▸ Entries supplied:
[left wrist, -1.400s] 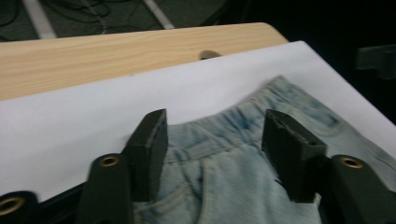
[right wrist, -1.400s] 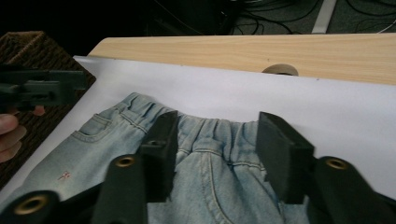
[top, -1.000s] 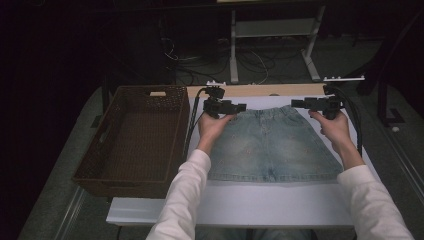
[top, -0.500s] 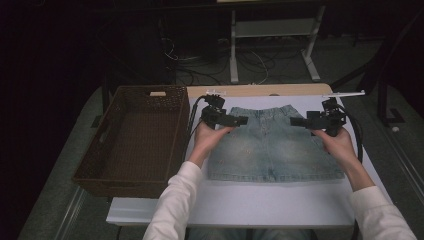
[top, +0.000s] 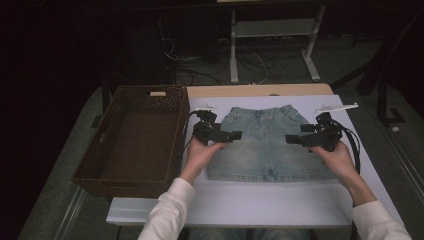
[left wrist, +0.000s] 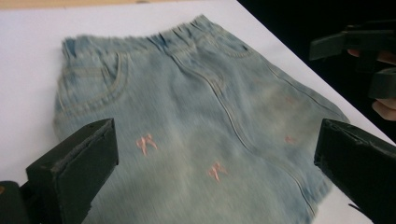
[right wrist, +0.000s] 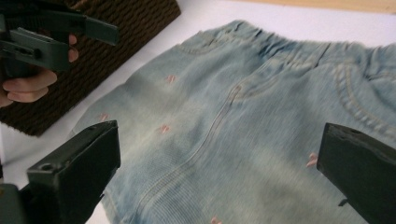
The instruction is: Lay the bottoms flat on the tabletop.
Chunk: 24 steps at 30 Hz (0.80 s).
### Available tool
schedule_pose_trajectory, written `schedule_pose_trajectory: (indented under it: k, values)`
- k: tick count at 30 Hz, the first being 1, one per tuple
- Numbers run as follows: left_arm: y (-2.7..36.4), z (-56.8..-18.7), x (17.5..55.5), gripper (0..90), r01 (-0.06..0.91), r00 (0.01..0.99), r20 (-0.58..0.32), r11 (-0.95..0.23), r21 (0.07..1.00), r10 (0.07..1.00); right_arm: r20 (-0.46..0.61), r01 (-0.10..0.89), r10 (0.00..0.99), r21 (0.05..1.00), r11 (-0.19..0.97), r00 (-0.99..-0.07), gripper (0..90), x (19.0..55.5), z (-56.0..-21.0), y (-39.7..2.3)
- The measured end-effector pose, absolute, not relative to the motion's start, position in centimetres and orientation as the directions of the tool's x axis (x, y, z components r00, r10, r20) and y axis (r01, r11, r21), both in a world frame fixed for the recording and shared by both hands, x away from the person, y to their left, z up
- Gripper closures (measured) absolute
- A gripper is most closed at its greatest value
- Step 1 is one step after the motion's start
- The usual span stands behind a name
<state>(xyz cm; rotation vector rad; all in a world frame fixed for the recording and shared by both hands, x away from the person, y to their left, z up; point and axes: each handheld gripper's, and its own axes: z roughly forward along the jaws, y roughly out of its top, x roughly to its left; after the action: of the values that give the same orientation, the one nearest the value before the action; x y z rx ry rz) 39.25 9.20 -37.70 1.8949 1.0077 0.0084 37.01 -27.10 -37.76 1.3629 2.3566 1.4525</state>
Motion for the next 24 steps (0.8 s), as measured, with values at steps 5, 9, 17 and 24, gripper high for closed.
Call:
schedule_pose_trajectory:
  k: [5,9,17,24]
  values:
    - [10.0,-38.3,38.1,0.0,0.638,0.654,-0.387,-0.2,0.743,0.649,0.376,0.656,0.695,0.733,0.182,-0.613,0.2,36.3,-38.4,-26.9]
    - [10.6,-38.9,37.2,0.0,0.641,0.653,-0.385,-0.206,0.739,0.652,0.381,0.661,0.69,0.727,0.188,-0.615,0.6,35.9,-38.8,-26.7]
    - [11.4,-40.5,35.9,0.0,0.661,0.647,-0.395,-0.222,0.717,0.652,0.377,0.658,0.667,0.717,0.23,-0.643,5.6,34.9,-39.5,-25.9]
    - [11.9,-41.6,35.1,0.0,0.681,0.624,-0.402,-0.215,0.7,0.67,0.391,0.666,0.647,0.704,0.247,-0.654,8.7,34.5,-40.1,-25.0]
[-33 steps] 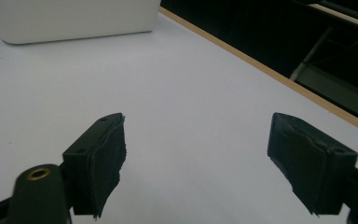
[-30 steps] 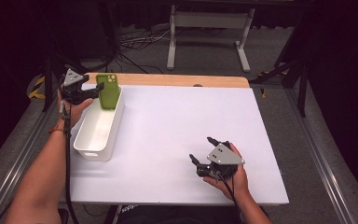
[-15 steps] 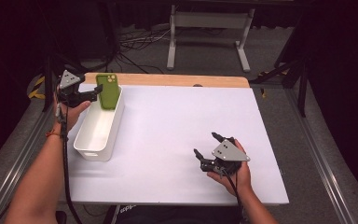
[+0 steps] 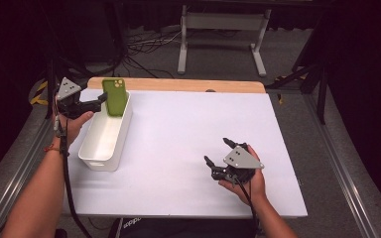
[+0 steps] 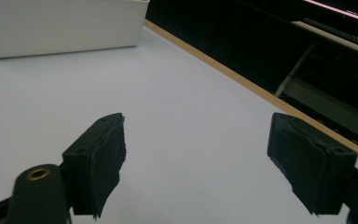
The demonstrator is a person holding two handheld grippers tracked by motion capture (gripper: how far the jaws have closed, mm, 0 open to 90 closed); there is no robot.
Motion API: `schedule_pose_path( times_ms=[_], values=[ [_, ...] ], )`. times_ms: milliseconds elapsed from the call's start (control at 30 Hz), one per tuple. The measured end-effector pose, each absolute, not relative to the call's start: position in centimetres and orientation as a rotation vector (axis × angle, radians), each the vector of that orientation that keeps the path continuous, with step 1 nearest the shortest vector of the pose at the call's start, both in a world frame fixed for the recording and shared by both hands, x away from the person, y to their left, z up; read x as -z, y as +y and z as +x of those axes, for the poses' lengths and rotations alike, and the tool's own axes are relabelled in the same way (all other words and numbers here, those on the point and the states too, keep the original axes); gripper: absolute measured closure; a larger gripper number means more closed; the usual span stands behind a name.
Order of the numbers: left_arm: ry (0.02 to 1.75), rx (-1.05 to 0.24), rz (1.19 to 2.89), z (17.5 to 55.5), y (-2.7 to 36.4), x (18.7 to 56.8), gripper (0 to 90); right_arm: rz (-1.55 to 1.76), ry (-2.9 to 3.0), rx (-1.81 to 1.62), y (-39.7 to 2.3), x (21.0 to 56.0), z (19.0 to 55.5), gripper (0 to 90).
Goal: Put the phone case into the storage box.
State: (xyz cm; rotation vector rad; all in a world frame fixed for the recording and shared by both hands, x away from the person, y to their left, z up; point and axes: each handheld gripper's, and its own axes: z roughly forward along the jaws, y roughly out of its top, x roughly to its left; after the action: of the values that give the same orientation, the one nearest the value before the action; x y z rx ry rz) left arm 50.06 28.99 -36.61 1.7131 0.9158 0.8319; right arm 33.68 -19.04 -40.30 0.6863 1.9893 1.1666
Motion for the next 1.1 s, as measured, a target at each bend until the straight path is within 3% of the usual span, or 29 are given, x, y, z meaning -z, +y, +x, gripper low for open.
schedule_pose_path(
  times_ms=[1100],
  values=[
    [0.765, -0.759, 1.744, 46.7, 26.4, 36.5, 5.3, 0.688, 1.995, -1.155, -19.2, 40.3, 33.1, 20.0]
  ],
)
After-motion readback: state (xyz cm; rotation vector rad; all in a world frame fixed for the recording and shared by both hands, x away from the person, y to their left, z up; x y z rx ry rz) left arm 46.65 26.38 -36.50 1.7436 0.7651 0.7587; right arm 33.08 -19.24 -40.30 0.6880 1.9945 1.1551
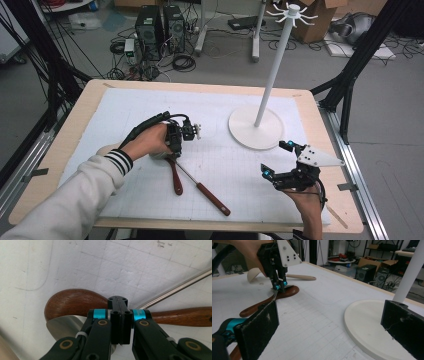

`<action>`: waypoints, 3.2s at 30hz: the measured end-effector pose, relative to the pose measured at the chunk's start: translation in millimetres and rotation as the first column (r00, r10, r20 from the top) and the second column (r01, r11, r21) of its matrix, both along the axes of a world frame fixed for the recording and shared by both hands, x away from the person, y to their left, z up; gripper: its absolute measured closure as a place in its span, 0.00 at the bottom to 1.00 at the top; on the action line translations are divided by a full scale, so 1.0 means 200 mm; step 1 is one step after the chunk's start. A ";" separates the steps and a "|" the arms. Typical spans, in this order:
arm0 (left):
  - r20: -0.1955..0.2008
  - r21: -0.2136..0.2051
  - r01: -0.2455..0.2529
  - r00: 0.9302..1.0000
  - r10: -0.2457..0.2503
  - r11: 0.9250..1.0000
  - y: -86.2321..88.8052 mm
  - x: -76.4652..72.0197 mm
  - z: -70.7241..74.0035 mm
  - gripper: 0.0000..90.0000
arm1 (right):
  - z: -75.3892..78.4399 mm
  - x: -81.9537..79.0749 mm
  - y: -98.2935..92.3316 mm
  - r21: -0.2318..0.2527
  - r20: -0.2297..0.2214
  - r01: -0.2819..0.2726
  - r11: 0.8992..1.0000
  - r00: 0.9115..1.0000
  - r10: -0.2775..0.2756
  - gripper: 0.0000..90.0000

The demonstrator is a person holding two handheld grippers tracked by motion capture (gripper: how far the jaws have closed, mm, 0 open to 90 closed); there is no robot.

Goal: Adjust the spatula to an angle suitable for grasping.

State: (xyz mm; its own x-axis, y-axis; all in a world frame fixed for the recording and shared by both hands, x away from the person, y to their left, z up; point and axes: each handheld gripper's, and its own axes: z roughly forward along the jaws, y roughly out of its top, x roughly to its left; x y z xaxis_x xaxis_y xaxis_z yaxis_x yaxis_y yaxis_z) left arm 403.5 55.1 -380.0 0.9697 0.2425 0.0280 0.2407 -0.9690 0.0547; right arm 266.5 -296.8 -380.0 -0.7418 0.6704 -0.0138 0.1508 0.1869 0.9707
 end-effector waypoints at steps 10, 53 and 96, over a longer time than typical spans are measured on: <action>0.004 0.022 0.000 1.000 0.000 1.000 0.00 -0.01 -0.01 0.99 | 0.00 0.00 0.00 -0.004 0.001 -0.001 1.000 1.000 0.001 0.01; -0.004 0.031 -0.007 1.000 0.007 0.999 0.01 0.00 -0.03 0.99 | -0.01 0.01 0.01 -0.019 -0.009 -0.004 1.000 1.000 0.004 0.01; -0.015 0.031 0.028 0.999 -0.028 0.999 0.02 -0.02 -0.02 0.99 | -0.01 0.01 0.02 -0.025 -0.019 -0.012 1.000 1.000 0.012 0.01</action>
State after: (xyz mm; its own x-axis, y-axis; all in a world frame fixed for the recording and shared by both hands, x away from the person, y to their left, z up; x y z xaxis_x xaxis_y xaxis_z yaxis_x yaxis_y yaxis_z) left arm 398.9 58.9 -383.8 0.9766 0.2142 0.0215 0.2138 -0.9767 0.0206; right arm 268.8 -292.4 -382.3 -0.7500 0.6612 -0.0165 0.1671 0.2135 0.9626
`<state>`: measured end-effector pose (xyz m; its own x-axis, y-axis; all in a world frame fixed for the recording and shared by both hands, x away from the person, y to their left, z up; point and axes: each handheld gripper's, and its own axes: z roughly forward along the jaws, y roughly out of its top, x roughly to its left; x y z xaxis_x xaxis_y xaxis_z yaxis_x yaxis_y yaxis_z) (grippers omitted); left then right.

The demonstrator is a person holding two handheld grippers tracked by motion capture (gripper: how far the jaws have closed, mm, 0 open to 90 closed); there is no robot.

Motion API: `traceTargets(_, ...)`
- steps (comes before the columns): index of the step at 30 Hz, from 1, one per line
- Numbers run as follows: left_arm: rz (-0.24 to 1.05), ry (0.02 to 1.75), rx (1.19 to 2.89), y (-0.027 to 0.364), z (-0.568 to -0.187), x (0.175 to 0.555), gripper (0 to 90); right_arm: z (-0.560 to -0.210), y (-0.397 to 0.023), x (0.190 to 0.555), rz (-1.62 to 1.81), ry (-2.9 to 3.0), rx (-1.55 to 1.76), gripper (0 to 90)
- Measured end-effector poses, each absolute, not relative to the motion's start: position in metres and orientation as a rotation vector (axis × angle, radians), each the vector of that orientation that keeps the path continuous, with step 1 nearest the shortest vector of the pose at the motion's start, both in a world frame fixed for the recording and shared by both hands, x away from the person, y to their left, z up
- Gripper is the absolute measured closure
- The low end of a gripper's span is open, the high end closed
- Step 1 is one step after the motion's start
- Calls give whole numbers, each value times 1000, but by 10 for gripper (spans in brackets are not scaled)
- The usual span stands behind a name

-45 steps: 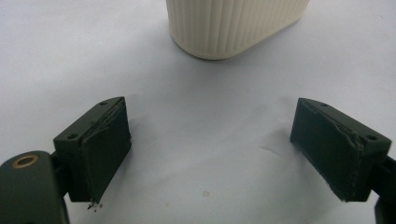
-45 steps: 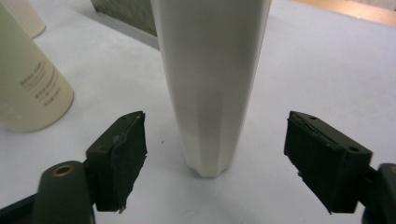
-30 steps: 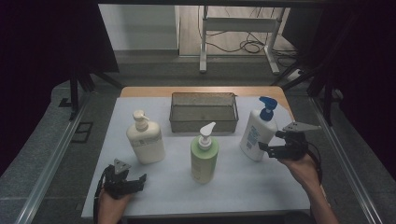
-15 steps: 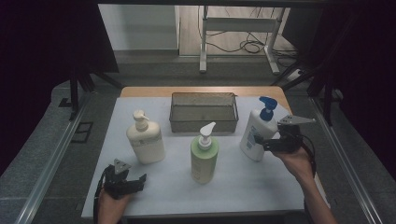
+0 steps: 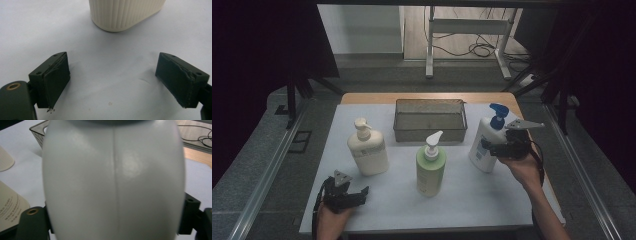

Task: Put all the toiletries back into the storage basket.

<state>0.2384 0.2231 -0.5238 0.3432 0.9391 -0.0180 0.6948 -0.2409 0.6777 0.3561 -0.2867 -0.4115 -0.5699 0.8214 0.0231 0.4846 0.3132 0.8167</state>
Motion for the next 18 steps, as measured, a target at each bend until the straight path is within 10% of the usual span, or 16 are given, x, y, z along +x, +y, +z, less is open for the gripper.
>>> traceTargets(18, 534, 1422, 2018, 223, -524, 238, 120, -407, -281, 355, 1101, 2236, 1115, 374)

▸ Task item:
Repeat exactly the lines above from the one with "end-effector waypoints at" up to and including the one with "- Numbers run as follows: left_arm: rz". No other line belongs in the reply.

▸ Task answer:
 end-effector waypoints at steps 10, 53 and 96, over a longer time than typical spans are measured on: <action>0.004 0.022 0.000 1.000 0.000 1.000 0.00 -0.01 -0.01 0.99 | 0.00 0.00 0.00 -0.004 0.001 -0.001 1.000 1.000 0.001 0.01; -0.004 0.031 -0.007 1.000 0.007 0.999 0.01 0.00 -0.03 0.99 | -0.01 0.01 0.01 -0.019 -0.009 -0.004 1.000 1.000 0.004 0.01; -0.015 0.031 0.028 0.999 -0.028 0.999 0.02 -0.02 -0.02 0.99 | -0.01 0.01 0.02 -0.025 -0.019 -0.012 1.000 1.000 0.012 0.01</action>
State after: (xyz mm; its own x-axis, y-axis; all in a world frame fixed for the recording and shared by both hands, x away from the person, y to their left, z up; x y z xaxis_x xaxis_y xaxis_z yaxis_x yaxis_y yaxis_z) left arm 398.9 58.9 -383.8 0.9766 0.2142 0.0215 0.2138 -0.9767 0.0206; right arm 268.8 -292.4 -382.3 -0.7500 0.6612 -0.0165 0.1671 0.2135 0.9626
`<state>`: measured end-effector pose (xyz m; its own x-axis, y-axis; all in a world frame fixed for the recording and shared by both hands, x away from the person, y to their left, z up; point and axes: each handheld gripper's, and its own axes: z roughly forward along the jaws, y roughly out of its top, x roughly to its left; x y z xaxis_x xaxis_y xaxis_z yaxis_x yaxis_y yaxis_z) (grippers omitted); left then right.

The demonstrator is a person holding two handheld grippers tracked by motion capture (gripper: how far the jaws have closed, mm, 0 open to 90 closed); there is no robot.

Motion API: `traceTargets(_, ...)`
- steps (comes before the columns): index of the step at 30 Hz, from 1, one per line
- Numbers run as follows: left_arm: rz (-0.24 to 1.05), ry (0.02 to 1.75), rx (1.19 to 2.89), y (-0.027 to 0.364), z (-0.568 to -0.187), x (0.175 to 0.555), gripper (0 to 90); right_arm: z (-0.560 to -0.210), y (-0.397 to 0.023), x (0.190 to 0.555), rz (-1.62 to 1.81), ry (-2.9 to 3.0), rx (-1.55 to 1.76), gripper (0 to 90)

That finishes the answer to the exercise.